Problem description: A verbatim restatement of the data, free of pictures, is what you should output.

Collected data

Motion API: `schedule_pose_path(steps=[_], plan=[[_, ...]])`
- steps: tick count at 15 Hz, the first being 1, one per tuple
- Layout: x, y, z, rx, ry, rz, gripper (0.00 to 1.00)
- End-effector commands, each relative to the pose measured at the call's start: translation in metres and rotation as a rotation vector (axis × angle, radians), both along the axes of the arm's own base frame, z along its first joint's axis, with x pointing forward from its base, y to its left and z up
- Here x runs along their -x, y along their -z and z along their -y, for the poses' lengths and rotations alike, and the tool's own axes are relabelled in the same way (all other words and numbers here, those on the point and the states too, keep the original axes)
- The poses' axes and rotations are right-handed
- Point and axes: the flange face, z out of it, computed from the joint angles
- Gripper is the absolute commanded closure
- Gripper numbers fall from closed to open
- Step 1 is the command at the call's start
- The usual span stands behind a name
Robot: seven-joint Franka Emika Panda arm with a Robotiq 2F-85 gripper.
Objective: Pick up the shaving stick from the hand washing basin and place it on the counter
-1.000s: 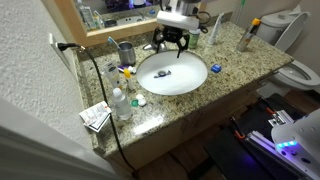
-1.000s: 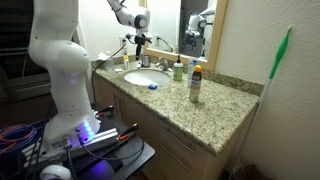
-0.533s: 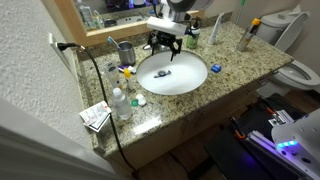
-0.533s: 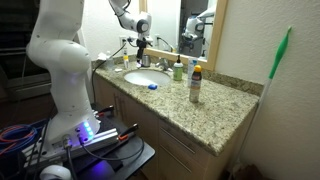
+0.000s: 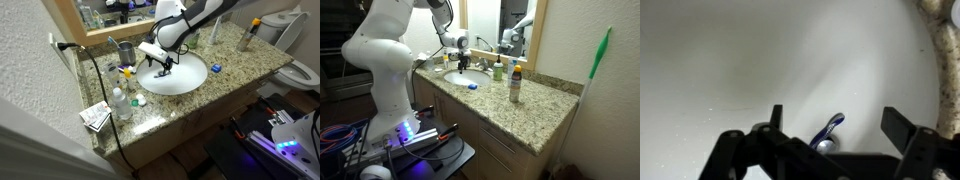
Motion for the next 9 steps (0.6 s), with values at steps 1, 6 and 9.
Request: schedule_pose_path(steps=[1,6,9], plan=[[-0.0004,0.0017,-0.0017,0.0,0.008,-0.001,0.0],[0.0003,-0.0013,-0.0003,0.053,0.119,0.005,0.0],[0.0003,-0.001,-0.0008,0.077,0.167,0.017,0.0]])
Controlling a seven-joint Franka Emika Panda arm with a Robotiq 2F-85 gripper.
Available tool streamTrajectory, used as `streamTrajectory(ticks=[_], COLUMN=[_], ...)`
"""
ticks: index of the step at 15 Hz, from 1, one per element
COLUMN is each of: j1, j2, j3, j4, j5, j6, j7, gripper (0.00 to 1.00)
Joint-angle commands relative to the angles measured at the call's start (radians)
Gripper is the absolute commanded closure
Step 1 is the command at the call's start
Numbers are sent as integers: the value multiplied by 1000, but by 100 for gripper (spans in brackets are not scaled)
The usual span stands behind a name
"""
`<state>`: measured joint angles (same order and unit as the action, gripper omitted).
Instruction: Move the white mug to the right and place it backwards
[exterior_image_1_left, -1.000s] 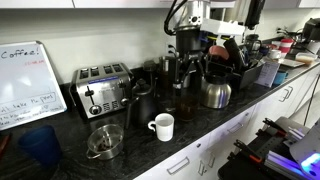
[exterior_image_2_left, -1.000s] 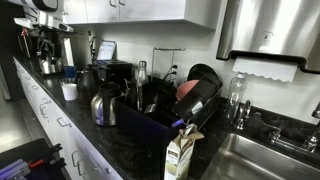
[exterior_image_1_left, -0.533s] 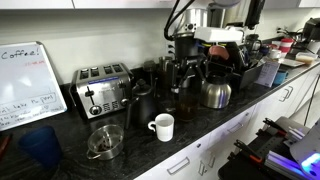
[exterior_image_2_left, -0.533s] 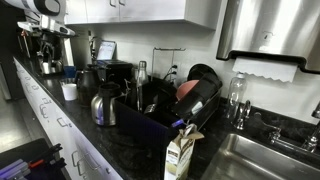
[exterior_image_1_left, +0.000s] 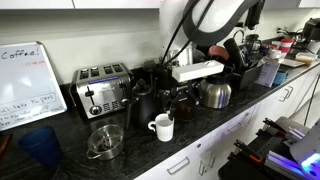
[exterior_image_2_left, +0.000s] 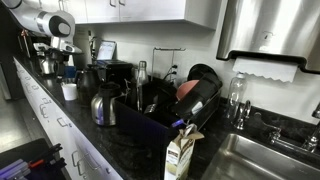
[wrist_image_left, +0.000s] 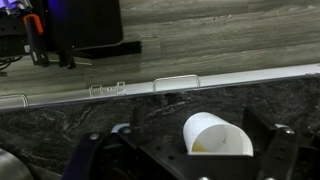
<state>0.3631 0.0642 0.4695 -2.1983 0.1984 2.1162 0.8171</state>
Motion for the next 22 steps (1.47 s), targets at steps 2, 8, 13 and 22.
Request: streamTrajectory(ticks=[2, 8, 13, 22], j1=[45, 78, 101, 126], j2=[67, 150, 182, 192], j3=[-40, -85, -112, -116], j4=[23, 71, 81, 74], j5=[-68, -164, -209, -216], j6=[40, 87, 103, 125], j7=[141, 235, 281, 316], gripper=[0, 0, 24, 90])
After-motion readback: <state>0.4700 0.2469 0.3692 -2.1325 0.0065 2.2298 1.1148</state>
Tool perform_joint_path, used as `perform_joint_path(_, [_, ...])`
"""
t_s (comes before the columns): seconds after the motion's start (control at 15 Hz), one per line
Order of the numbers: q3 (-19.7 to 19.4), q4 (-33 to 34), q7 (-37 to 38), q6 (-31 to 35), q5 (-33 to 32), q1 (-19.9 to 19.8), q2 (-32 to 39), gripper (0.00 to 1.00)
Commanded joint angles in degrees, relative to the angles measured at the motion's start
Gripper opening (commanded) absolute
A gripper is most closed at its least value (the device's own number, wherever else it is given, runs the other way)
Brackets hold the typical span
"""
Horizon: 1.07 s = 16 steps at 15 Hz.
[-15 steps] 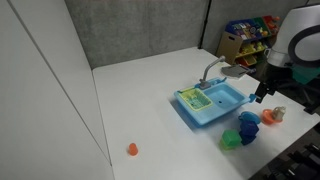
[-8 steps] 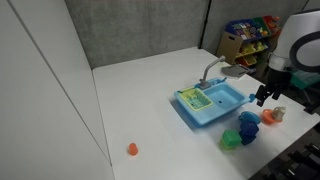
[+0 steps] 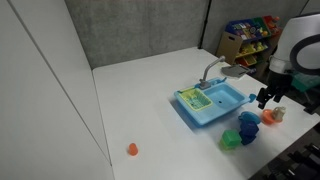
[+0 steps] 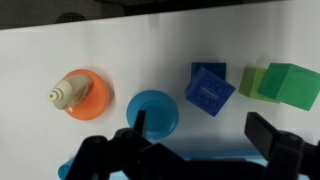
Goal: Put the bottle on the dish rack
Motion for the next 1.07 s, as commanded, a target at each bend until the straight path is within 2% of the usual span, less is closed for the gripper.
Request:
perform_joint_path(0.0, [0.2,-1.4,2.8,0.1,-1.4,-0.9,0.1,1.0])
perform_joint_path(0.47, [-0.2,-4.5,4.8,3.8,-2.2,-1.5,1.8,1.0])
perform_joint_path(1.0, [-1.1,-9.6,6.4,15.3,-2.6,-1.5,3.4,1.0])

Answer area:
Motion API: `schedule_pose_path(steps=[_], plan=[[_, ...]])`
- steps: tick count at 15 Hz, the first being 1, one per tuple
- Layout: x, y, z, rx, ry, rz, gripper (0.00 to 1.00)
- End-effector commands, each relative to the pose measured at the call's start: translation in metres and rotation as a rotation vector (axis × angle, radians), both along the axes of the arm's own base frame, z along its first joint's axis, with x pointing forward from its base, y to its left and z up
- Here x runs along their -x, y along their -z and z along their -y, for the poses' lengths and rotations alike, and the tool's own axes are relabelled in the same way (all other words and numbers here, those on the point and the states too, keep the original axes)
- The poses' axes and rotations are right-handed
- Point and axes: the flange face, z out of it, computed from the joint angles
- Gripper is the absolute commanded closure
- Gripper numbers fall from closed to open
- Step 1 is the command at the call's start
- The usual span stands behind a name
Robot: seven-joint Franka Emika Panda arm with a Robotiq 2F-85 gripper.
Objective: Pick up the shaving stick from the hand washing basin and place it on the counter
-1.000s: 
-1.000s: 
-0.533s: 
-0.533s: 
+0.000s: 
Motion for the next 9 steps (0.6 s), with values at steps 1, 6 and 9.
Request: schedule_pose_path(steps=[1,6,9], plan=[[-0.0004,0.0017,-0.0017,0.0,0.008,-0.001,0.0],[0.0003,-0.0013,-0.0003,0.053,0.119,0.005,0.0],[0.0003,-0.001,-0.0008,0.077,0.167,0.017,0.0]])
Controlling a seven-joint Franka Emika Panda arm with a Robotiq 2F-85 gripper.
Available tool streamTrajectory, used as `streamTrajectory(ticks=[_], COLUMN=[_], ...)`
"""
ticks: index of the step at 15 Hz, from 1, one per element
COLUMN is each of: j1, j2, j3, j4, j5, j6, j7, gripper (0.00 to 1.00)
Joint-angle commands relative to the angles measured at the call's start (radians)
Gripper is the absolute commanded closure
Step 1 is the command at the call's start
Numbers are sent as integers: the value multiplied by 1000, but by 100 for gripper (spans in brackets are not scaled)
The usual span stands behind a name
"""
`<state>`: measured joint angles (same order and unit as the action, gripper omitted).
Instruction: Move the white mug to the right and place it backwards
[exterior_image_1_left, -1.000s] 
[exterior_image_2_left, -1.000s] 
[exterior_image_1_left, -0.533s] 
[exterior_image_2_left, -0.533s] 
[exterior_image_1_left, +0.000s] 
[exterior_image_2_left, +0.000s] 
[wrist_image_left, +0.000s] 
<state>0.3631 0.0642 0.4695 -2.1983 0.1984 2.1162 0.8171</state>
Motion for the next 22 steps (1.47 s), targets at steps 2, 8, 13 and 22.
Request: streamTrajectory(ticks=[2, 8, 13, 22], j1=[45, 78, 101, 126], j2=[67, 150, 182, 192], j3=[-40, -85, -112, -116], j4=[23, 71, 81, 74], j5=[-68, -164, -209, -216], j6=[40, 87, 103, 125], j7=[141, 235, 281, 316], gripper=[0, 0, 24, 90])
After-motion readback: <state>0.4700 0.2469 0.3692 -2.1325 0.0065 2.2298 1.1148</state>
Tool perform_joint_path, used as `perform_joint_path(_, [_, ...])`
"""
t_s (comes before the columns): seconds after the motion's start (control at 15 Hz), one per line
Order of the numbers: q3 (-19.7 to 19.4), q4 (-33 to 34), q7 (-37 to 38), q6 (-31 to 35), q5 (-33 to 32), q1 (-19.9 to 19.8), q2 (-32 to 39), gripper (0.00 to 1.00)
Commanded joint angles in degrees, relative to the angles measured at the motion's start
Gripper opening (commanded) absolute
A gripper is most closed at its least value (the device's own number, wherever else it is given, runs the other way)
Brackets hold the typical span
"""
Horizon: 1.07 s = 16 steps at 15 Hz.
[-15 steps] 
[-8 steps] 
[+0 steps] 
[+0 steps] 
Goal: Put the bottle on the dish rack
Motion for the next 1.07 s, as commanded, a target at each bend until the straight path is within 2% of the usual span, less is closed for the gripper.
Request:
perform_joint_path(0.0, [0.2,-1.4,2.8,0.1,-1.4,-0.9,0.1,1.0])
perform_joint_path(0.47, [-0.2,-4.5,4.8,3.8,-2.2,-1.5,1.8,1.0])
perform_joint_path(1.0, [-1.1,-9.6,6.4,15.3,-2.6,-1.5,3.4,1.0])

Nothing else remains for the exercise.